The problem originated from Question 10 in programming Pearl column 12, which is described as follows:
How cocould you select one of N objects at random, where you see the objects sequentially but you do not know the value of N beforehand? For concreteness, how wocould you read a text file, and select and print one random line, when you don't know the number of lines in advance?
The problem definition can be simplified as follows: How to randomly extract a row from a file without knowing the total number of objects?
First of all, do we have similar questions? Of course, when we know the number of file lines, we can easily use the rand function of the C Runtime Library to randomly obtain the number of rows, so as to randomly retrieve a row. However, the current situation is that the number of rows is unknown. How can this problem be solved? We need a concept to help us make our conjecture so that the probability of each row is equal, that is, random. This concept is reservoir sampling ).
With this concept, we have a solution: Define the retrieved row number as choice, and take the first row as the row choice for the first time, then, the second time, with a 1/2 probability, determines whether to replace choice with the second line, and the third time, with a 1/3 probability, determines whether to replace choice with the third line ......, And so on.
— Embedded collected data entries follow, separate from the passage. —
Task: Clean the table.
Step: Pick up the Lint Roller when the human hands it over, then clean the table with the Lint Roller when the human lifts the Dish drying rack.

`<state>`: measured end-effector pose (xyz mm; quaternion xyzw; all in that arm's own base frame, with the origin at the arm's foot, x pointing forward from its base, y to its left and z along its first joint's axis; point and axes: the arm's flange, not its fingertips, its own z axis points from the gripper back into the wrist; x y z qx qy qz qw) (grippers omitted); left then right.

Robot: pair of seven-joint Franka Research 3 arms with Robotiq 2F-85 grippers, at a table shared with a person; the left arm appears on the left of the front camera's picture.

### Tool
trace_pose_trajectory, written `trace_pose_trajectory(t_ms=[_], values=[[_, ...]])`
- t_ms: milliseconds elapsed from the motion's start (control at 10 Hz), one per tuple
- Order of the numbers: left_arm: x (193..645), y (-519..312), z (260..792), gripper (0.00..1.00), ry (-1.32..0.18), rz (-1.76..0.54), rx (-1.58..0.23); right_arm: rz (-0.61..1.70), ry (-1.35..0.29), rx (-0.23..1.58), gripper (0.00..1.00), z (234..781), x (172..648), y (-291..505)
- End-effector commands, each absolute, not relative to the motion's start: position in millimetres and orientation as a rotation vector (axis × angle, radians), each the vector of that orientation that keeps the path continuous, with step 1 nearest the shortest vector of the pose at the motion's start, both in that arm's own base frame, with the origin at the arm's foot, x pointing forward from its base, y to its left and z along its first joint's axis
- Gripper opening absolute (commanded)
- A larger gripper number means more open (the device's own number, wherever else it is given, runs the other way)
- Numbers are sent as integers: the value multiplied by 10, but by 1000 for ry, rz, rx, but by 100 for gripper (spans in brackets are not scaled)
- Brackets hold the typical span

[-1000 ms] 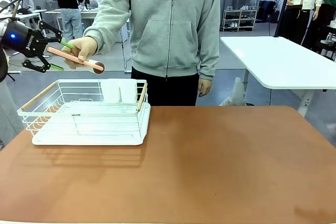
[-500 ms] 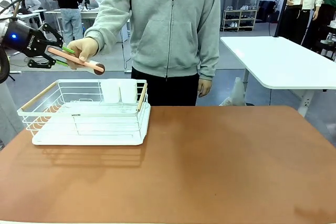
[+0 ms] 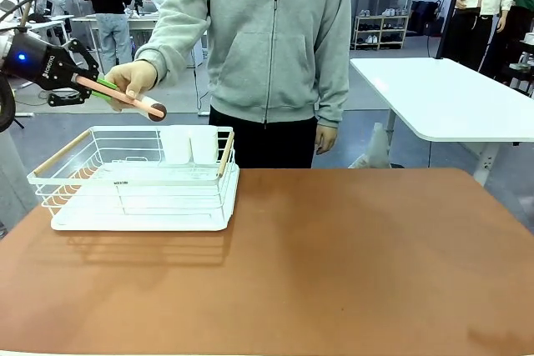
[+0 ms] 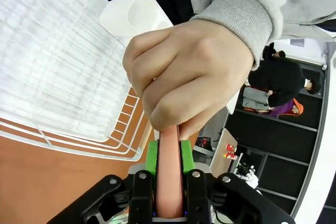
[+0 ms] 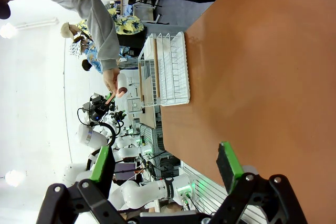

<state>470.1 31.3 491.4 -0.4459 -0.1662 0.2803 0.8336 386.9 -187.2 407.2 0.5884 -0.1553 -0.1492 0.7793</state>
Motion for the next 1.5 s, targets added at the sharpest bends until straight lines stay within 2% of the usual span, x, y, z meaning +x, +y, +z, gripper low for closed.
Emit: trace_pose_trajectory(t_ms=[0, 100, 300, 400, 1400], values=[[4641, 285, 4892, 12, -395, 580, -977, -318, -340, 1278, 100, 4091, 3866, -1873], [4635, 295, 4903, 0, -402, 581, -979, -318, -340, 1278, 100, 4091, 3866, -1873], [4609, 311, 4911, 0, -410, 578, -978, -318, -340, 1278, 100, 4091, 3866, -1873], [4691, 312, 4939, 0, -358, 592, -950, -318, -340, 1278, 100, 4091, 3866, -1873], [4691, 312, 4939, 0, -358, 592, -950, -318, -340, 1278, 100, 4091, 3866, -1873]])
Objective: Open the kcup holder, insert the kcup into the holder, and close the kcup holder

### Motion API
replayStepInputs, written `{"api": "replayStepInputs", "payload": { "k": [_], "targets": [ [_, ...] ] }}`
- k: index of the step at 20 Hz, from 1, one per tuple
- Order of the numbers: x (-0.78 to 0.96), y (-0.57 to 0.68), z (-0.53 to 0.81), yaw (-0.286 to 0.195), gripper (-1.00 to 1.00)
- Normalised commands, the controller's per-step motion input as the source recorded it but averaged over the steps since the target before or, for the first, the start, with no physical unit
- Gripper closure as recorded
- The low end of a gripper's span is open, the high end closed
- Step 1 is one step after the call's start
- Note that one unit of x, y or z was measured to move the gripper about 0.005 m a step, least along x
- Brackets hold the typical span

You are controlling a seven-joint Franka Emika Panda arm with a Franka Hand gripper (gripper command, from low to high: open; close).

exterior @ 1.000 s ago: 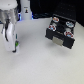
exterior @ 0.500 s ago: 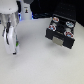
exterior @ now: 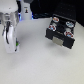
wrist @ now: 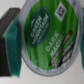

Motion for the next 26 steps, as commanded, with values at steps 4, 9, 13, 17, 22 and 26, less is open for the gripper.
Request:
{"api": "replayStepInputs", "payload": {
  "k": [4, 9, 13, 17, 22, 26],
  "targets": [
    [0.21, 0.45, 0.79, 0.003, 1.0],
    [0.17, 0.57, 0.74, 0.006, 1.0],
    [0.12, 0.65, 0.7, 0.004, 1.0],
    [0.15, 0.69, 0.66, 0.003, 1.0],
    [0.24, 0.67, 0.58, 0.004, 1.0],
    [0.21, 0.66, 0.41, 0.007, 1.0]
  ]
}}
This method is ingenious because a method is successfully constructed to prove that the probability of each row is 1/N (where N is the number of files scanned currently ), in other words, the probability of each row is equal, that is, the random selection is completed.
Looking back at this issue, we can expand it,That is, how to randomly retrieve K numbers from an unknown or large sample space?
By analogy, we can get the answer: Put the first K number into the reservoir. For k + 1, we will decide whether to change it into the reservoir by K/(k + 1) probability, during the change, a random replacement item is selected as the replacement item. This will continue. For any sample space N, the probability of selecting each number is k/n. That is to say, the probability of selecting each number is equal.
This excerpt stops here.